My primary professional responsibility was co-teaching a graduate seminar with another faculty member, in my case Liz Arkush. I pitched the course Inequality and the Body in Archaeology and Bioarchaeology:The first half of the seminar was focused on intersections between inequality and aspects of identity such as gender, age, disease, and disability. The second half of the course covered links between inequality and broad political or economic transitions– namely agriculture and colonialism – as well as different kinds of mortuary practices, focusing on sacrifice and post-mortem manipulation of human bones.
A handful of the readings were inspired by mortuary seminars I’ve taken in the past – one called Social Life of Death with Nicole Couture at McGill University, and one called The Archaeology of Death and Burial with Rob “No Relation” Beck at the University of Michigan. The heavy Andean bent of some of the meetings is a direct result of Liz introducing me to a new and fascinating regional record, and I included a number of readings from related fields, including social epidemiology, cultural anthropology, medical anthropology, and history.

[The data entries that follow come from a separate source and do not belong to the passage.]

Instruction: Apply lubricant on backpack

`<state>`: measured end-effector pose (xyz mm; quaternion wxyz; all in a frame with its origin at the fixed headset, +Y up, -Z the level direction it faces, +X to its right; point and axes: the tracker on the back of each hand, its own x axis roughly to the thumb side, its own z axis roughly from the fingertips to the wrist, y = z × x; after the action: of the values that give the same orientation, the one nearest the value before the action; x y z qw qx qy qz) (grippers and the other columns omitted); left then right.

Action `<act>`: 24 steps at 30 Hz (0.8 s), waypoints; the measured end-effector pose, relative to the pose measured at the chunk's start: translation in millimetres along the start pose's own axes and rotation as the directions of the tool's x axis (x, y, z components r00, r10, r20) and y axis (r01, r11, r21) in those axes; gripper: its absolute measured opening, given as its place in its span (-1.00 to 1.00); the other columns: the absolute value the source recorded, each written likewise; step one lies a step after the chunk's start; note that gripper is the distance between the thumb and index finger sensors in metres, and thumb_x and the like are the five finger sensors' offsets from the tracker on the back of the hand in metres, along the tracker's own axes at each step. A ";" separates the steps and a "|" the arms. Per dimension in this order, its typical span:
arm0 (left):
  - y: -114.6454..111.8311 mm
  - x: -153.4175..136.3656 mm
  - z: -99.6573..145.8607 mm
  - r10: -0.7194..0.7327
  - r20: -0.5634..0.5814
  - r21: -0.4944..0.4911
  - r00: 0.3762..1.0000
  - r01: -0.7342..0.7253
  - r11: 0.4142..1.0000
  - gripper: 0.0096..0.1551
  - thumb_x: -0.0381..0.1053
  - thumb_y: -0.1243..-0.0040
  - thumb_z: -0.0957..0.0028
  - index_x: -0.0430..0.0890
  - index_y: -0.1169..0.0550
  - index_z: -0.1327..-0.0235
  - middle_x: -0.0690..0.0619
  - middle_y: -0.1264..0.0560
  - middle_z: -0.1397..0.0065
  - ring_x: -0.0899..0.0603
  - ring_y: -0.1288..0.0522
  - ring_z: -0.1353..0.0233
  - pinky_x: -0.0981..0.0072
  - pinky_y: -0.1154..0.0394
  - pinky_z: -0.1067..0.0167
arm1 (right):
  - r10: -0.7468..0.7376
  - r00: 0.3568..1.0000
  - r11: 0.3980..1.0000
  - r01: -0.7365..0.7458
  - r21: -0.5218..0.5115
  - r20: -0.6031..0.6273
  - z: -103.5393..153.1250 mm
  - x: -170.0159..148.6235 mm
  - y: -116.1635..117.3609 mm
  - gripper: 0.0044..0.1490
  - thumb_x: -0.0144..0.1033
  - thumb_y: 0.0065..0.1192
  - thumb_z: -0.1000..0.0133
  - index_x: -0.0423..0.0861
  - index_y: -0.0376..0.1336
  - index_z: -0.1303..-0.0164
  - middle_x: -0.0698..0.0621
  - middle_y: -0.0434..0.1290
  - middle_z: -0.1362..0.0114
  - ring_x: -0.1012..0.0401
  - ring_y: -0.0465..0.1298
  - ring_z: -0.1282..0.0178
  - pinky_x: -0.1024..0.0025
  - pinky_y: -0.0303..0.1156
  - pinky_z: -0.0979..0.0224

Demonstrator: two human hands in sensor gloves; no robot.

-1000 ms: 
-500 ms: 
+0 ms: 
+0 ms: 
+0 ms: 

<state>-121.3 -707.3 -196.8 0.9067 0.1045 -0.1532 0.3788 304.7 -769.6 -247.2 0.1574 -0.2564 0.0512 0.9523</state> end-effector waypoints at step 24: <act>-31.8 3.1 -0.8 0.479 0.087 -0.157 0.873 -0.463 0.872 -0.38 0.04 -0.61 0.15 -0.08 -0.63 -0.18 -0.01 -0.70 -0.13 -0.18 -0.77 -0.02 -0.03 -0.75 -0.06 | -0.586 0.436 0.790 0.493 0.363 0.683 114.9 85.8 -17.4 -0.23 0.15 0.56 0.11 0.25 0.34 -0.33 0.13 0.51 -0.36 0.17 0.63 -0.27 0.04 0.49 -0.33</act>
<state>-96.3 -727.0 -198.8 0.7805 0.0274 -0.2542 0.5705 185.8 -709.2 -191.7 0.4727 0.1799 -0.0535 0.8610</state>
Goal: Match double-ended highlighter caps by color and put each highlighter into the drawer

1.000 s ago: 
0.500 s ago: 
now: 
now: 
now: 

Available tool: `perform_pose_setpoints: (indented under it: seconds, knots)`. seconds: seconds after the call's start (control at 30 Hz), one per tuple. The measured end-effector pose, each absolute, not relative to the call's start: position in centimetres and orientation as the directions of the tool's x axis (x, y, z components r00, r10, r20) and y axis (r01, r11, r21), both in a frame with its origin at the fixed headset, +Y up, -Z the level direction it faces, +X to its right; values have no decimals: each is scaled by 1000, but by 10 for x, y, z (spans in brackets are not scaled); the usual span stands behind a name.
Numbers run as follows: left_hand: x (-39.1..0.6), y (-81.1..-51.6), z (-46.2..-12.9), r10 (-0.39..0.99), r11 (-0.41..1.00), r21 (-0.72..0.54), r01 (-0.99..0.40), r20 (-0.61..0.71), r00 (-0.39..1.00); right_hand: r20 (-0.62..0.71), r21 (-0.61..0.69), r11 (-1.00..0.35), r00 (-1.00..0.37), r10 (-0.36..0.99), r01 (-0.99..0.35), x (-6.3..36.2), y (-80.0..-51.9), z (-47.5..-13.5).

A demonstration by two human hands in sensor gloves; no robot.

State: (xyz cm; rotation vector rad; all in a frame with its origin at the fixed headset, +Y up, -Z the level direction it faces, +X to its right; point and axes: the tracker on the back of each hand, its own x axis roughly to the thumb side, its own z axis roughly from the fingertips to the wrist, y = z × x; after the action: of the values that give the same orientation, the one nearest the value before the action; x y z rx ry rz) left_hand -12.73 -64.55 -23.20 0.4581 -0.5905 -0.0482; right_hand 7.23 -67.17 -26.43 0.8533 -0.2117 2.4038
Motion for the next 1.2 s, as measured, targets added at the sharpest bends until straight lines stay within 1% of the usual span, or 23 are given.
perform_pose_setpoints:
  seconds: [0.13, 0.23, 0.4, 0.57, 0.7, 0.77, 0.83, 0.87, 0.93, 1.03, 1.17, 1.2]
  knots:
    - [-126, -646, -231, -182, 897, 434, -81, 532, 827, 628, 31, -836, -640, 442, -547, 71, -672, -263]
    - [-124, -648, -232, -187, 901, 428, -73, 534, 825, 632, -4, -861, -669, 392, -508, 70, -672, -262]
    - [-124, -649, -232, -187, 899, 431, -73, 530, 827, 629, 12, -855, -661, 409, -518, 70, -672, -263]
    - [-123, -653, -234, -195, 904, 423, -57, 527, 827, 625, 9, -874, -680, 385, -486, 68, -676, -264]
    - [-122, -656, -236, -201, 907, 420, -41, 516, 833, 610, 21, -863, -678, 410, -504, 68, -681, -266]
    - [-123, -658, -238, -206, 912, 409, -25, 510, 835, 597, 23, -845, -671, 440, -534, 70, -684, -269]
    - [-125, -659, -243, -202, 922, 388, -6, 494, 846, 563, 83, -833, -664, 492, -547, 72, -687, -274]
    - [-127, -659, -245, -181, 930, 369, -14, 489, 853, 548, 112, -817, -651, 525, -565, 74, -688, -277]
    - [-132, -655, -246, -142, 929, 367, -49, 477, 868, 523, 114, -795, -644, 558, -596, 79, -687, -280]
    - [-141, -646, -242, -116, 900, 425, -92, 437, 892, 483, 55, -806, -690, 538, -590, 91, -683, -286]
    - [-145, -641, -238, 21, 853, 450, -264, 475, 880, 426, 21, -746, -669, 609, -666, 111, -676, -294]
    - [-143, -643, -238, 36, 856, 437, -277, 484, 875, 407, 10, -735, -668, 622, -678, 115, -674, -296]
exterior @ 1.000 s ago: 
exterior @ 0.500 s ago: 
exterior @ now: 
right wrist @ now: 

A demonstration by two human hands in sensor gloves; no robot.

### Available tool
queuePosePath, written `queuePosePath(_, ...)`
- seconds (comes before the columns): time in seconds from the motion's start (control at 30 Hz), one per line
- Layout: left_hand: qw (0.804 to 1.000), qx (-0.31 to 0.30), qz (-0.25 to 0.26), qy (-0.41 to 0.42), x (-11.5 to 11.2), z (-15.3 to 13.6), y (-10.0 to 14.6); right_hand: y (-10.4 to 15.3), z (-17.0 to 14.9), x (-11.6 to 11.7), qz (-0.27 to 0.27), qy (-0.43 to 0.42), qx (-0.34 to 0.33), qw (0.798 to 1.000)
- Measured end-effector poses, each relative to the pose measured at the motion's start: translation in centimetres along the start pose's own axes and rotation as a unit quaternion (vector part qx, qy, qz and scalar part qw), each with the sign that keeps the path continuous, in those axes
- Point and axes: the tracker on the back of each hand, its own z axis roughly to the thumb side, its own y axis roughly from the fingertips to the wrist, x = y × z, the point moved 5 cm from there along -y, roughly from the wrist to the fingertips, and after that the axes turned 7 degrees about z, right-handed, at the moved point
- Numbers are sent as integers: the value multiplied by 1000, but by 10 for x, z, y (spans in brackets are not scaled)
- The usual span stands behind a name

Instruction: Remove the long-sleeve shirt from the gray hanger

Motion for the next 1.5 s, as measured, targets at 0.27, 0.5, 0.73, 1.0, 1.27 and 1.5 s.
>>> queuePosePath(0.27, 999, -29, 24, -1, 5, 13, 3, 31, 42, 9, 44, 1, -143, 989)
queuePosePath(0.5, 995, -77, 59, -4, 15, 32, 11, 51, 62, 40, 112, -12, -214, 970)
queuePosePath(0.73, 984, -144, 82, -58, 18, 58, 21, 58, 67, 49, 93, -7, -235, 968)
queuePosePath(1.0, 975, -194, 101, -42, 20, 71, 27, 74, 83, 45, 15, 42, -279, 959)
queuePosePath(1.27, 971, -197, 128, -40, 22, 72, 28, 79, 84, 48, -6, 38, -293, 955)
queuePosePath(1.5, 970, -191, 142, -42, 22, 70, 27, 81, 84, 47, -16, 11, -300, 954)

In future expanded iterations of the seminar I plan to break up disease and disability into two sessions, add a unit on “social deviancy,”and include warfare and slavery in the second half of the course.
In the fall semester we had 14 students (12 archaeologists, 2 bioarchaeologists) and in the winter semester we had 8 (6 archaeologists, 2 bioarchaeologists), a drop-off rate that is fairly consistent with other years of the course due to heavier workloads in the winter semester. Faculty within anthropology always had an open invitation to attend, and older graduate students would drop in for particular topics that interested them. All told this created a wonderful environment for debate, with both bioarchaelogists and archaeologists at all career stages chiming in to discuss how best to discuss inequality in the archaeological record.
I’m attaching the syllabus as a pdf here. Future versions of this seminar will likely run between 12-14 weeks, so I welcome suggestions for expansion for anyone working on similar topics. Happy summer everyone!